For the economist and professor of UCEMA Federico P. VacalebreFor the moment, in the United States, it seems that disinflation is underway even if the Fed is telling us otherwise, especially given the macroeconomic forecasts that it published in the FOMC (monetary policy committee) on December 14. “It is sensible not to rule out strong slowdowns in inflation in 2023, although it must also be taken into account that it is a slow process”risks in a horizon in which a stagnant economy, positive rates and declining inflation are projected.
The specialist in international trade also marks that direction Marcelo Elizondo. “By 2023, it is expected that the prices of the products that Argentina exports will not only not increase by 17% like last year, but will probably drop between 4% and 5%, partly due to the slowdown in the global economy and also that they will make imports in Latin America, for example, they will fall 2%”, he notes. The issue is not minor for an economy like Argentina that continues to depend on two thirds of exports of agricultural origin. Last year the almost US$88,000 million that, due to the combination of lower production and lower prices, would decrease between US$7,000 and US$9,000 million.
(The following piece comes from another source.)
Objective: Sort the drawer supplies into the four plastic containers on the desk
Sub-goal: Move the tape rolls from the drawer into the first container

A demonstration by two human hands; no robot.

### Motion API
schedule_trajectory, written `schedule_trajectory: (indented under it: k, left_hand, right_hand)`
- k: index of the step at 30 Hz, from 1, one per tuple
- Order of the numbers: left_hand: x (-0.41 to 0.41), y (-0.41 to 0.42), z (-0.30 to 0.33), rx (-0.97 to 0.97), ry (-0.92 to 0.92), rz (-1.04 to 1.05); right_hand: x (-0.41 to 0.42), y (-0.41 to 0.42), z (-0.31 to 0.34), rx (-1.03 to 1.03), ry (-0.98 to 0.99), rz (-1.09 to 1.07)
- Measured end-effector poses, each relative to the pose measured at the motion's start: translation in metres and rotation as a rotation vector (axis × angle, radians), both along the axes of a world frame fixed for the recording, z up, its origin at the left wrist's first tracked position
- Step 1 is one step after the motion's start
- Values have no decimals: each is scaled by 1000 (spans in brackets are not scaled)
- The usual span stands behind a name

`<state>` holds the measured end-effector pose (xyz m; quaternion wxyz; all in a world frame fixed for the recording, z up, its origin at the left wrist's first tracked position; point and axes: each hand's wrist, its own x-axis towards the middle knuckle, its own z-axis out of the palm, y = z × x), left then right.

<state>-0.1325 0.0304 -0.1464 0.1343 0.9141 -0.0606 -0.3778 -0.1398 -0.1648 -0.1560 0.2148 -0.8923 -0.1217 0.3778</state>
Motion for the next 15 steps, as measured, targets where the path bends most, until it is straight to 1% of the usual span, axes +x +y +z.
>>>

“The only relevant Argentine trade balance is in the goods market, everything else is net zero or even negative,” he analyzes.
In the foreign exchange market, the problem is that exports are the only genuine resource to obtain dollars (Argentina does not have capital inflows but rather outflows and a deficit in the balance of services) and that generates the desperation of the Government for look for them. This is how initiatives such as the swap with China, private financing if successful, the Soybean 2 and 3 plans and also now the Brazilian financing project for imports from that country this year are framed. “This would decompress the exchange market, but at the same time it generates a liability that must be addressed next year, with the companies that would assume an exchange risk.”, details Elizondo.
Romano maintains that, in this eagerness for shortcuts, the soybean dollar broke the grain market. “When the first version was produced in September, it was taken as an exception. But with the December version, we came to the conclusion that it has become a new weapon for the Government to generate revenue and a greater amount of foreign currency.”, he concludes.
Brazil. The last attempt in that line was the most publicized proposal that was founded, of a common currency with our “biggest” neighbor. In reality, for Elizondo, it is only a search for a monetary unit for bilateral economic exchange. “It is a mechanism for hedging balances through a currency (actually a nomenclature to operate with local currencies). But with many doubts about its eventual implementation (who is going to issue, what each company in each country will receive, etc.), which in any case would not be something quick due to the operational complexities (how banks used to doing so in dollars will operate), macroeconomic (how much is going to be issued and who is going to decide it; at what price, etc.). In this field there is much to be done and the lack of coordination of macro policies between both partners would threaten the deepening of any economic policy, such as the common currency or the consistency of the money supply.
In the midst of these trial balloons in an election year, there is a protagonist who watches these attempts pass: the producer. Stephen Barelli, leader of CREA’s Economic Area, understands that institutional and climate risks only represent two of the main risks that agricultural companies in Argentina are managing in this campaign. “The first implies not only an impact in the short term, but the different government measures also affect the sustainability of companies in the medium and long term”, appreciate. Solutions for a sector, but not for their companies?